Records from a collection
::::::::::

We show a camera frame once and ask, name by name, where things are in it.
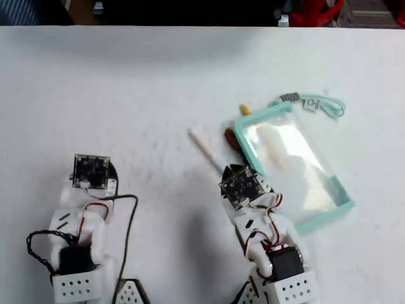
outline cable
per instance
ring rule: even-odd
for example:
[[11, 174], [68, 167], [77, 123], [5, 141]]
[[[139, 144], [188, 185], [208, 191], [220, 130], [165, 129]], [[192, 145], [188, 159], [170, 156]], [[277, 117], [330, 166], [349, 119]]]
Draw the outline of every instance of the cable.
[[131, 231], [131, 226], [132, 226], [132, 221], [134, 219], [135, 211], [136, 211], [137, 206], [138, 206], [138, 197], [136, 195], [134, 195], [134, 194], [124, 194], [124, 195], [108, 196], [108, 197], [100, 199], [100, 200], [109, 201], [109, 200], [118, 200], [120, 198], [133, 198], [135, 200], [135, 204], [134, 204], [134, 207], [132, 209], [131, 216], [129, 218], [127, 235], [125, 236], [124, 256], [123, 256], [123, 259], [122, 259], [121, 270], [120, 270], [120, 273], [118, 274], [118, 279], [117, 279], [117, 282], [116, 282], [116, 285], [115, 285], [113, 303], [115, 303], [115, 301], [116, 301], [116, 297], [118, 295], [118, 288], [120, 287], [120, 281], [122, 279], [122, 274], [123, 274], [124, 268], [125, 268], [125, 262], [127, 261], [129, 234], [130, 234], [130, 231]]
[[270, 239], [268, 238], [268, 235], [265, 234], [263, 231], [261, 230], [254, 230], [250, 233], [250, 235], [247, 237], [245, 244], [243, 245], [243, 255], [246, 257], [247, 252], [249, 251], [249, 240], [251, 238], [254, 238], [256, 236], [257, 233], [260, 233], [262, 235], [264, 235], [267, 239], [267, 241], [270, 242]]
[[108, 205], [107, 204], [104, 204], [104, 203], [99, 203], [99, 202], [93, 202], [93, 203], [88, 203], [85, 207], [84, 207], [84, 210], [83, 210], [83, 215], [82, 215], [82, 220], [80, 221], [80, 225], [79, 225], [79, 228], [78, 228], [78, 234], [77, 234], [77, 238], [78, 239], [80, 239], [80, 236], [82, 235], [82, 229], [83, 229], [83, 224], [84, 224], [84, 212], [87, 210], [87, 207], [89, 207], [89, 206], [103, 206], [103, 207], [105, 207], [105, 209], [106, 209], [106, 214], [105, 214], [105, 216], [104, 216], [104, 220], [106, 220], [106, 218], [107, 218], [107, 216], [108, 216], [108, 212], [109, 212], [109, 208], [108, 208]]
[[34, 257], [38, 262], [43, 264], [45, 266], [49, 273], [51, 274], [51, 277], [55, 275], [56, 271], [53, 269], [51, 263], [49, 263], [45, 258], [41, 258], [39, 255], [37, 255], [33, 250], [32, 250], [32, 238], [36, 235], [39, 234], [53, 234], [55, 236], [59, 236], [60, 238], [64, 239], [68, 245], [72, 245], [77, 243], [78, 238], [74, 236], [73, 234], [70, 233], [64, 233], [60, 231], [54, 231], [54, 230], [39, 230], [39, 231], [34, 231], [31, 232], [28, 237], [27, 237], [27, 251], [28, 254]]
[[337, 98], [332, 98], [328, 96], [316, 95], [316, 94], [298, 94], [298, 93], [288, 93], [279, 96], [278, 98], [274, 99], [269, 106], [277, 105], [284, 101], [303, 101], [304, 106], [305, 102], [309, 99], [314, 99], [318, 102], [319, 107], [330, 117], [333, 119], [340, 118], [344, 115], [346, 111], [346, 105], [343, 101]]

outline white tabletop
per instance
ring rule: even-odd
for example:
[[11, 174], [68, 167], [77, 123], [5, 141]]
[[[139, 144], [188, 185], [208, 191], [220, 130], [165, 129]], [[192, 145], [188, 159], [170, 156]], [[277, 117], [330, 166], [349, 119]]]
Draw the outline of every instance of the white tabletop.
[[323, 302], [405, 303], [404, 71], [400, 30], [0, 28], [0, 302], [52, 301], [25, 238], [49, 225], [74, 153], [92, 153], [140, 198], [124, 277], [151, 303], [230, 303], [249, 264], [187, 128], [235, 162], [222, 133], [238, 104], [297, 91], [347, 103], [338, 122], [296, 105], [357, 204], [306, 238]]

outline white plastic part
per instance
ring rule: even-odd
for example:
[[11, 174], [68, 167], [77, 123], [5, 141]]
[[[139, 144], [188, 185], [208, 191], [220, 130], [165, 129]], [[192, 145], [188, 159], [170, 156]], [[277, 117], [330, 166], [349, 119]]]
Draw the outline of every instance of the white plastic part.
[[115, 304], [144, 304], [135, 282], [125, 282], [116, 297]]
[[318, 297], [313, 270], [266, 286], [271, 304], [302, 304]]
[[238, 300], [238, 304], [267, 304], [263, 293], [256, 294], [250, 282], [247, 283], [245, 290]]
[[104, 289], [103, 268], [53, 277], [55, 303], [100, 300]]
[[[83, 241], [91, 243], [91, 258], [93, 263], [101, 264], [104, 259], [105, 223], [100, 214], [93, 211], [83, 211], [78, 208], [58, 209], [55, 211], [49, 230], [61, 231], [78, 236], [78, 230], [82, 217], [84, 224], [80, 235], [79, 244]], [[50, 235], [52, 242], [51, 265], [54, 269], [59, 268], [59, 253], [62, 248], [68, 246], [61, 237]]]
[[90, 272], [54, 276], [55, 303], [111, 304], [117, 276], [112, 258]]
[[[58, 209], [54, 212], [49, 230], [61, 231], [77, 236], [78, 227], [82, 211], [78, 208]], [[59, 268], [59, 252], [62, 248], [68, 246], [66, 241], [61, 237], [49, 235], [52, 243], [50, 263], [54, 269]]]
[[[108, 179], [107, 189], [89, 189], [91, 195], [97, 196], [99, 198], [103, 198], [106, 196], [112, 196], [115, 194], [116, 189], [116, 180], [115, 179]], [[61, 208], [82, 208], [86, 203], [90, 203], [91, 201], [97, 201], [96, 198], [90, 197], [88, 194], [84, 193], [82, 188], [75, 188], [72, 186], [72, 180], [67, 177], [63, 182], [63, 189], [61, 192], [60, 197], [60, 207]], [[112, 201], [103, 201], [103, 203], [107, 204], [111, 210], [110, 214], [112, 214]]]

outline robotic arm
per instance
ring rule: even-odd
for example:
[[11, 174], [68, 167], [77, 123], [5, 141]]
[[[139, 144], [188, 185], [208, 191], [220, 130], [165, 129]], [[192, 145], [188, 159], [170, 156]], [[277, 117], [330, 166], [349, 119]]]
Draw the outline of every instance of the robotic arm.
[[[114, 202], [121, 198], [135, 199], [126, 250], [137, 197], [118, 195], [118, 176], [108, 157], [75, 155], [73, 174], [65, 180], [49, 229], [27, 238], [28, 253], [50, 271], [55, 303], [149, 303], [138, 280], [122, 279], [126, 255], [119, 268], [104, 249]], [[32, 250], [32, 238], [38, 234], [49, 236], [49, 261]]]
[[318, 286], [308, 267], [308, 252], [294, 224], [277, 206], [266, 179], [248, 166], [231, 165], [224, 171], [221, 194], [236, 226], [245, 257], [254, 263], [234, 304], [302, 304], [315, 301]]

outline perforated white plate
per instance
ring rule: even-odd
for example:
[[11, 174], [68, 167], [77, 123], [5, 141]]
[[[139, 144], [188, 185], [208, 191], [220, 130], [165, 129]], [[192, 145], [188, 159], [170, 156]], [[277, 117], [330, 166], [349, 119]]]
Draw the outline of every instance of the perforated white plate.
[[125, 282], [116, 297], [115, 304], [144, 304], [135, 282]]
[[71, 303], [101, 299], [103, 296], [103, 271], [96, 269], [80, 274], [53, 277], [56, 303]]
[[302, 304], [318, 297], [313, 270], [271, 283], [267, 289], [271, 304]]

::::::::::

Produce an exact copy of each line of data, skipping embedded images.

We show a camera frame once and ask, name by name, where things are in it.
outline cable
per instance
ring rule: even-odd
for example:
[[11, 174], [68, 167], [77, 123], [5, 141]]
[[[139, 144], [188, 185], [208, 191], [220, 130], [165, 129]], [[192, 145], [188, 159], [170, 156]], [[277, 117], [330, 166], [349, 119]]]
Draw the outline of every instance of the cable.
[[131, 231], [131, 226], [132, 226], [132, 221], [134, 219], [135, 211], [136, 211], [137, 206], [138, 206], [138, 197], [136, 195], [134, 195], [134, 194], [124, 194], [124, 195], [108, 196], [108, 197], [100, 199], [100, 200], [109, 201], [109, 200], [118, 200], [120, 198], [133, 198], [135, 200], [135, 204], [134, 204], [134, 207], [132, 209], [131, 216], [129, 218], [127, 235], [125, 236], [124, 256], [123, 256], [123, 259], [122, 259], [121, 270], [120, 270], [120, 273], [118, 274], [118, 279], [117, 279], [117, 282], [116, 282], [116, 285], [115, 285], [113, 303], [115, 303], [115, 301], [116, 301], [116, 297], [118, 295], [118, 288], [120, 287], [120, 281], [122, 279], [122, 274], [123, 274], [124, 268], [125, 268], [125, 262], [127, 261], [129, 234], [130, 234], [130, 231]]
[[270, 239], [268, 238], [268, 235], [265, 234], [263, 231], [261, 230], [254, 230], [250, 233], [250, 235], [247, 237], [245, 244], [243, 245], [243, 255], [246, 257], [247, 252], [249, 251], [249, 240], [251, 238], [254, 238], [256, 236], [257, 233], [260, 233], [262, 235], [264, 235], [267, 239], [267, 241], [270, 242]]
[[108, 205], [107, 204], [104, 204], [104, 203], [99, 203], [99, 202], [93, 202], [93, 203], [88, 203], [85, 207], [84, 207], [84, 210], [83, 210], [83, 215], [82, 215], [82, 220], [80, 221], [80, 225], [79, 225], [79, 228], [78, 228], [78, 234], [77, 234], [77, 238], [78, 239], [80, 239], [80, 236], [82, 235], [82, 229], [83, 229], [83, 224], [84, 224], [84, 212], [87, 210], [87, 207], [89, 207], [89, 206], [103, 206], [103, 207], [105, 207], [105, 209], [106, 209], [106, 214], [105, 214], [105, 216], [104, 216], [104, 220], [106, 220], [106, 218], [107, 218], [107, 216], [108, 216], [108, 212], [109, 212], [109, 208], [108, 208]]
[[34, 257], [38, 262], [43, 264], [45, 266], [49, 273], [51, 274], [51, 277], [55, 275], [56, 271], [53, 269], [51, 263], [49, 263], [45, 258], [41, 258], [39, 255], [37, 255], [33, 250], [32, 250], [32, 238], [36, 235], [39, 234], [53, 234], [55, 236], [59, 236], [60, 238], [64, 239], [68, 245], [72, 245], [77, 243], [78, 238], [74, 236], [73, 234], [70, 233], [64, 233], [60, 231], [54, 231], [54, 230], [39, 230], [39, 231], [34, 231], [31, 232], [28, 237], [27, 237], [27, 251], [28, 254]]
[[337, 98], [332, 98], [328, 96], [316, 95], [316, 94], [298, 94], [298, 93], [288, 93], [279, 96], [278, 98], [274, 99], [269, 106], [277, 105], [284, 101], [303, 101], [304, 106], [305, 102], [309, 99], [314, 99], [318, 102], [319, 107], [330, 117], [333, 119], [340, 118], [344, 115], [346, 111], [346, 105], [343, 101]]

outline white tabletop
per instance
ring rule: even-odd
for example:
[[11, 174], [68, 167], [77, 123], [5, 141]]
[[[139, 144], [188, 185], [208, 191], [220, 130], [165, 129]], [[192, 145], [188, 159], [170, 156]], [[277, 117], [330, 166], [349, 119]]]
Draw the outline of every instance of the white tabletop.
[[323, 302], [405, 303], [404, 71], [400, 30], [0, 28], [0, 302], [52, 301], [25, 238], [49, 225], [74, 153], [92, 153], [140, 198], [124, 277], [151, 303], [230, 303], [249, 264], [187, 128], [235, 162], [222, 133], [238, 104], [297, 91], [347, 103], [338, 122], [296, 105], [357, 204], [306, 238]]

outline white plastic part
per instance
ring rule: even-odd
for example:
[[11, 174], [68, 167], [77, 123], [5, 141]]
[[[139, 144], [188, 185], [208, 191], [220, 130], [165, 129]], [[192, 145], [188, 159], [170, 156]], [[277, 117], [330, 166], [349, 119]]]
Draw the outline of every instance of the white plastic part.
[[115, 304], [144, 304], [135, 282], [125, 282], [116, 297]]
[[318, 297], [313, 270], [266, 286], [271, 304], [302, 304]]
[[238, 300], [238, 304], [267, 304], [263, 293], [256, 294], [250, 282], [247, 283], [245, 290]]
[[104, 289], [103, 268], [53, 277], [55, 303], [100, 300]]
[[[83, 241], [91, 243], [91, 258], [93, 263], [101, 264], [104, 259], [105, 223], [100, 214], [93, 211], [83, 211], [78, 208], [58, 209], [55, 211], [49, 230], [61, 231], [78, 236], [78, 230], [82, 217], [84, 224], [80, 235], [79, 244]], [[50, 235], [52, 242], [51, 265], [54, 269], [59, 268], [59, 253], [62, 248], [68, 246], [61, 237]]]
[[90, 272], [54, 276], [55, 303], [111, 304], [117, 276], [112, 258]]
[[[58, 209], [54, 212], [49, 230], [61, 231], [77, 236], [78, 227], [82, 211], [78, 208]], [[59, 268], [59, 252], [62, 248], [68, 246], [66, 241], [61, 237], [49, 235], [52, 243], [50, 263], [54, 269]]]
[[[108, 179], [107, 189], [89, 189], [91, 195], [97, 196], [99, 198], [103, 198], [106, 196], [112, 196], [115, 194], [116, 189], [116, 180], [115, 179]], [[61, 208], [82, 208], [86, 203], [90, 203], [91, 201], [97, 201], [96, 198], [90, 197], [88, 194], [84, 193], [82, 188], [75, 188], [72, 186], [72, 180], [67, 177], [63, 182], [63, 189], [61, 192], [60, 197], [60, 207]], [[112, 201], [103, 201], [103, 203], [107, 204], [111, 210], [110, 214], [112, 214]]]

outline robotic arm
per instance
ring rule: even-odd
for example:
[[11, 174], [68, 167], [77, 123], [5, 141]]
[[[139, 144], [188, 185], [208, 191], [220, 130], [165, 129]], [[192, 145], [188, 159], [170, 156]], [[277, 117], [330, 166], [349, 119]]]
Draw the outline of every instance of the robotic arm.
[[[114, 202], [121, 198], [135, 199], [126, 250], [137, 197], [118, 195], [118, 176], [108, 157], [75, 155], [73, 174], [65, 180], [49, 229], [27, 238], [28, 253], [50, 271], [55, 303], [149, 303], [138, 280], [122, 279], [126, 255], [119, 268], [104, 249]], [[32, 250], [32, 238], [38, 234], [49, 236], [49, 261]]]
[[318, 286], [308, 267], [308, 252], [294, 224], [277, 206], [266, 179], [248, 166], [231, 165], [224, 171], [221, 194], [236, 226], [245, 257], [254, 263], [234, 304], [302, 304], [315, 301]]

outline perforated white plate
per instance
ring rule: even-odd
for example:
[[11, 174], [68, 167], [77, 123], [5, 141]]
[[[139, 144], [188, 185], [208, 191], [220, 130], [165, 129]], [[192, 145], [188, 159], [170, 156]], [[277, 117], [330, 166], [349, 119]]]
Draw the outline of every instance of the perforated white plate.
[[125, 282], [116, 297], [115, 304], [144, 304], [135, 282]]
[[71, 303], [101, 299], [103, 296], [103, 271], [96, 269], [80, 274], [53, 277], [56, 303]]
[[302, 304], [318, 297], [313, 270], [271, 283], [267, 289], [271, 304]]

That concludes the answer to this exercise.